• Your goal: For the word "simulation", find each line in the entries where it occurs and copy that line.

(Given records Opens)

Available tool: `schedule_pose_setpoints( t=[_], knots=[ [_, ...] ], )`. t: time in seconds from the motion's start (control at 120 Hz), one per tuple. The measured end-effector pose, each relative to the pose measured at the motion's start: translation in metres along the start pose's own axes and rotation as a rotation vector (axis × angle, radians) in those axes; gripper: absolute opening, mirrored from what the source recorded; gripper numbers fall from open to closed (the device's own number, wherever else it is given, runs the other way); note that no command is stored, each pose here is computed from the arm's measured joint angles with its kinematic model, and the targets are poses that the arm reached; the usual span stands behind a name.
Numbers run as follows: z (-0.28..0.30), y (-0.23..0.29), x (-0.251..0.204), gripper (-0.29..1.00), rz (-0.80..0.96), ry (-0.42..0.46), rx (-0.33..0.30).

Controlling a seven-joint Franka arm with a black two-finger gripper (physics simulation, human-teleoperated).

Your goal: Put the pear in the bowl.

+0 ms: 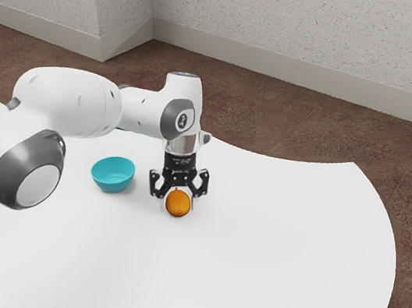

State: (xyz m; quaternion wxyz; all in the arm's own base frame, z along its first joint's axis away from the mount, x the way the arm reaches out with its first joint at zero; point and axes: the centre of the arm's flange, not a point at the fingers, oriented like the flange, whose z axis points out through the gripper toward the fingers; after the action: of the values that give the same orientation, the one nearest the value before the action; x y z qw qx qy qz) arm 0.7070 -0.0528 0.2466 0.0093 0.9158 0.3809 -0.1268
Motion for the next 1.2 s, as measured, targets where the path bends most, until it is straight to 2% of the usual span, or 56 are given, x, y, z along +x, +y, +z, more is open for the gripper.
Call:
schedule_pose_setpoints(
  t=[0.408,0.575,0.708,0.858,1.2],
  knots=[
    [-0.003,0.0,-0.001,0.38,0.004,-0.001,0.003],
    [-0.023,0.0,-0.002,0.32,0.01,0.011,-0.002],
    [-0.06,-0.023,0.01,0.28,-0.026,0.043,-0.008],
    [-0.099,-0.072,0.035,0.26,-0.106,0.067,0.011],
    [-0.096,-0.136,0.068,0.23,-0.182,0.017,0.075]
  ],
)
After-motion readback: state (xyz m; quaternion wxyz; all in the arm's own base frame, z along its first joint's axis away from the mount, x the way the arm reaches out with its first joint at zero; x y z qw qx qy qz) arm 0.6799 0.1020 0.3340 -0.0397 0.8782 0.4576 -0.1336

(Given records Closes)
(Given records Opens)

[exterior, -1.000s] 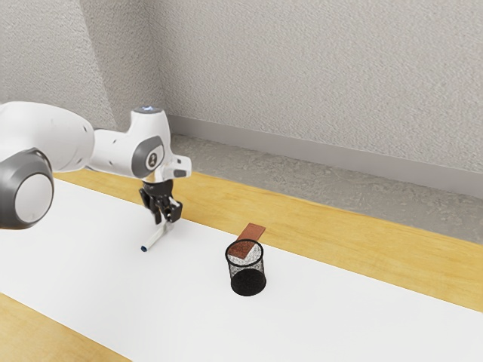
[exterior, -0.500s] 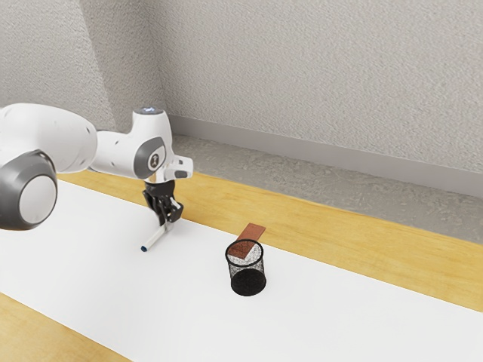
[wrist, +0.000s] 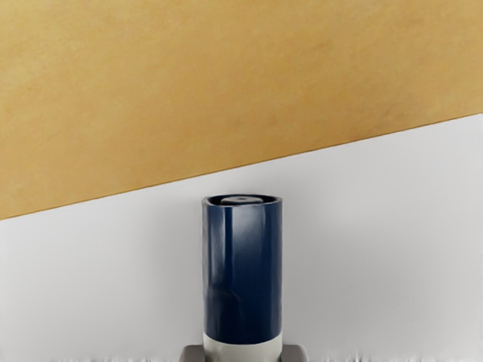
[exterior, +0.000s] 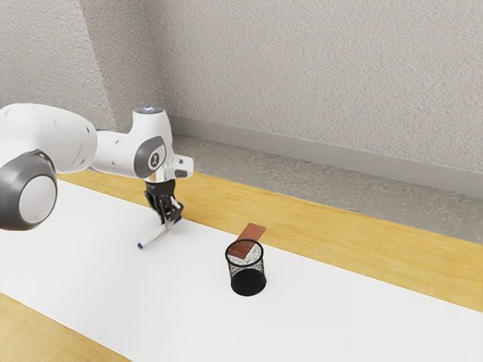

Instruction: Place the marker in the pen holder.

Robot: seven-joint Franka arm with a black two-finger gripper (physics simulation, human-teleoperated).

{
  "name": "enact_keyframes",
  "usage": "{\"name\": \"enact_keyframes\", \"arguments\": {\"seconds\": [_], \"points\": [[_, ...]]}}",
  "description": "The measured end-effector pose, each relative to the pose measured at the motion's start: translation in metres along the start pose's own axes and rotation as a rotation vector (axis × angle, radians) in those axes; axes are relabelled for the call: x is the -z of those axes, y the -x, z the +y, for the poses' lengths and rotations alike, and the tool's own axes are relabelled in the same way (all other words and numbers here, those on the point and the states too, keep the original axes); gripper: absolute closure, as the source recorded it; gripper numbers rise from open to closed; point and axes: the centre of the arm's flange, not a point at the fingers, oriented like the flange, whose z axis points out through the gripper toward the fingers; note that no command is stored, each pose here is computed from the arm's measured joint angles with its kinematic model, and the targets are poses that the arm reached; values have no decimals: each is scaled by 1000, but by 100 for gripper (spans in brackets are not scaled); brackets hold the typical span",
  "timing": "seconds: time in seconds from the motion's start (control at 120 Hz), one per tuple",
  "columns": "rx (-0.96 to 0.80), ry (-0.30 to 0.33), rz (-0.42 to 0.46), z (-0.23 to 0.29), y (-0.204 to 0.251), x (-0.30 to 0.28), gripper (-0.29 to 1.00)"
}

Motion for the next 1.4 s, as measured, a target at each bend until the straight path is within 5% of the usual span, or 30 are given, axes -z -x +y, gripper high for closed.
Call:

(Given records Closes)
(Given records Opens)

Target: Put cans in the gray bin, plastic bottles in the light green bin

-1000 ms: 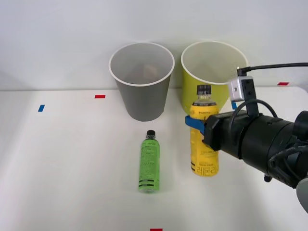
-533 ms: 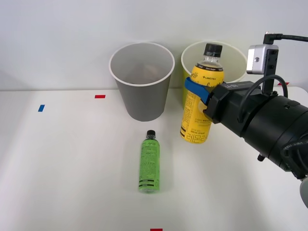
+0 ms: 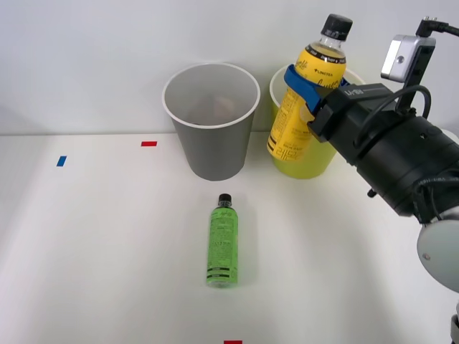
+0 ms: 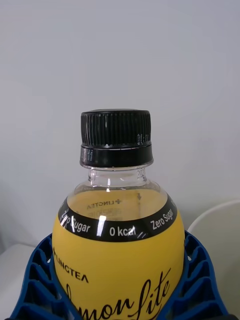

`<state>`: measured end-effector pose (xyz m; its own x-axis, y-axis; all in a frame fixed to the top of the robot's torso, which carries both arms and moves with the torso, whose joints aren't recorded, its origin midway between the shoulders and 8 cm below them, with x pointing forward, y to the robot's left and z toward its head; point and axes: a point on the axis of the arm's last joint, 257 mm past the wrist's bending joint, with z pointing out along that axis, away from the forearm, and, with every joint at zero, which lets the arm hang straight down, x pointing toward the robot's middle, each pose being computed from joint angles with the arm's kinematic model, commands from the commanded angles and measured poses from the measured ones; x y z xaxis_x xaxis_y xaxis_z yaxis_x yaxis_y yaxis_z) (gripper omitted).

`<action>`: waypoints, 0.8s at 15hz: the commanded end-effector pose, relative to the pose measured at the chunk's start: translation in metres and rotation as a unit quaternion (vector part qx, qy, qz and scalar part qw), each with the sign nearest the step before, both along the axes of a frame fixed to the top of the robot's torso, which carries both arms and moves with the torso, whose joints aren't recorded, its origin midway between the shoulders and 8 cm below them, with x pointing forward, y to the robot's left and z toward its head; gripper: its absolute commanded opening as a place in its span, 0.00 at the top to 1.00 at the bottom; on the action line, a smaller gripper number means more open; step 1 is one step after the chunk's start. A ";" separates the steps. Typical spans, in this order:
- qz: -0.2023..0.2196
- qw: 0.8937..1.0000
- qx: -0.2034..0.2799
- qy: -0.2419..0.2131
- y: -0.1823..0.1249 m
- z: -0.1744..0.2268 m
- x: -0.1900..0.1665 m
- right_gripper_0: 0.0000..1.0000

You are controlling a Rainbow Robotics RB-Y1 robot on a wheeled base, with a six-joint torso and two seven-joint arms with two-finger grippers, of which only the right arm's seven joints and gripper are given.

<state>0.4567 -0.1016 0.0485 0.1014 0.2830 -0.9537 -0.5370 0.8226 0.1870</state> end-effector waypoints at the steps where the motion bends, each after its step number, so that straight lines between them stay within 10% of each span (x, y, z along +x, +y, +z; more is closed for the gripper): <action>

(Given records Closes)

• Solution to this task:
Controlling a seven-joint Franka arm with a black two-finger gripper (physics simulation, human-teleoperated).
Robot: seven-joint Franka arm with a black two-finger gripper (physics simulation, human-teleoperated).

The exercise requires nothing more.